Depending on how many of those customers use legacy systems, the impact of this breach could be far-reaching, says John Buzzard, a fraud specialist at CO-OP Financial Services, a credit union network that provides ATM, card payment and mobile services.
"I think it almost goes without saying, but this sort of complicated, layered attack is exactly why we tell everyone to vary their usernames and passwords across all systems," Buzzard says. "A ticketing system (like MICROS POS) is capturing a user ID and password that link to a professional persona that many of us are guilty of replicating over and over for ease of use. What gets you logged into one system may very well work in other systems, too."
Service Providers: A Growing Vulnerability
One big takeaway from the MICROS breach is that there are growing concerns over the risks that remote access poses to retailers and payments processors, says Al Pascual, head of fraud and security at Javelin.
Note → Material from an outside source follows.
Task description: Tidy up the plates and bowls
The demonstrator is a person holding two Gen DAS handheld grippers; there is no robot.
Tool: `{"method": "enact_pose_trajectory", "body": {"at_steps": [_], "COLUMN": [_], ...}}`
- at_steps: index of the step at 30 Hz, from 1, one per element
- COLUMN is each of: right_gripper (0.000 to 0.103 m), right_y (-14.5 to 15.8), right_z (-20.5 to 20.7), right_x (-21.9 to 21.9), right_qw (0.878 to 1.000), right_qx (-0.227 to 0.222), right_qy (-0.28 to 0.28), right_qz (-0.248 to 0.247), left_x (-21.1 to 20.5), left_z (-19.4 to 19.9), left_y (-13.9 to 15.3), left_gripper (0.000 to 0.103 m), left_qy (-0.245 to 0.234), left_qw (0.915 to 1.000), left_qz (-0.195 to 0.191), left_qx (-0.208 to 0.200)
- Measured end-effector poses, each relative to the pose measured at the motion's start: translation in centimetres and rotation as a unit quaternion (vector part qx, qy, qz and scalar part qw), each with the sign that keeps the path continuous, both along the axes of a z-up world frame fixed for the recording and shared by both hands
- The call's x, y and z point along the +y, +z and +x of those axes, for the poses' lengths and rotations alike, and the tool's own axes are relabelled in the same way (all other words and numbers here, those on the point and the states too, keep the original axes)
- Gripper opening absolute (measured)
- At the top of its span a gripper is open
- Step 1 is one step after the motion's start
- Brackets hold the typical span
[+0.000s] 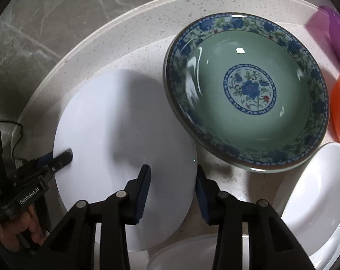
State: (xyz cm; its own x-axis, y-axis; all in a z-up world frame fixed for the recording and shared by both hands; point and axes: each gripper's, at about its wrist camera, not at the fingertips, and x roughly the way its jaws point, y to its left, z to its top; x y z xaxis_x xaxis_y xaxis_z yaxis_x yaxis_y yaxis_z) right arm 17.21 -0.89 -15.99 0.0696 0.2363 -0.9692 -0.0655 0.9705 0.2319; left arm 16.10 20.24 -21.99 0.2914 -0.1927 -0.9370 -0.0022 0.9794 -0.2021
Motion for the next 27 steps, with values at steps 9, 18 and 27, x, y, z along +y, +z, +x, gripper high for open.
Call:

"Over the past few years there has been an increased level of concern over risks inherent to third-party providers, which has led to action by various regulatory bodies," Pascual says. "PCI was inspired to release updated guidance by the compromise of terminal manufacturers and platforms that were cited in several large-scale, distributed breaches of smaller merchants. And the OCC [Office of the Comptroller of the Currency] began calling out these risks after large processors were breached, which subsequently led to action by the FFIEC [Federal Financial Institutions Examination Council]. At the end of the day, though, many of the breaches that inspired these regulatory responses were facilitated by remote access and the misuse of default or compromised credentials. It is a bit ridiculous that we keep having the same conversation around the need for strong authentication, especially in environments that protect payment data."
And Tom Kellermann, CEO of technology investment firm Strategic Cyber Ventures, says in an Aug. 9 blog post post that third-party service providers are increasingly being targeted by cybercriminals, because they have been "slow to adopt intrusion suppression technologies and, thus, have become the weak links."
Indeed, many of the retail breaches that come to light now appear to be tied to POS system vulnerabilities that can be exploited via remote access (see POS Remote Access: A Worry for Merchants).
That's why, in the coming weeks, Oracle needs to begin releasing more details about which of its customers were affected, and when, by the malicious code that it found in MICROS. Without a timeline, it's hard to know just how concerned any of us should be.
And while definitive attribution of this attack to the so-called Carbanak gang isn't likely, this gang's possible connection seems logical, and could spell big trouble for the state of POS attacks to come.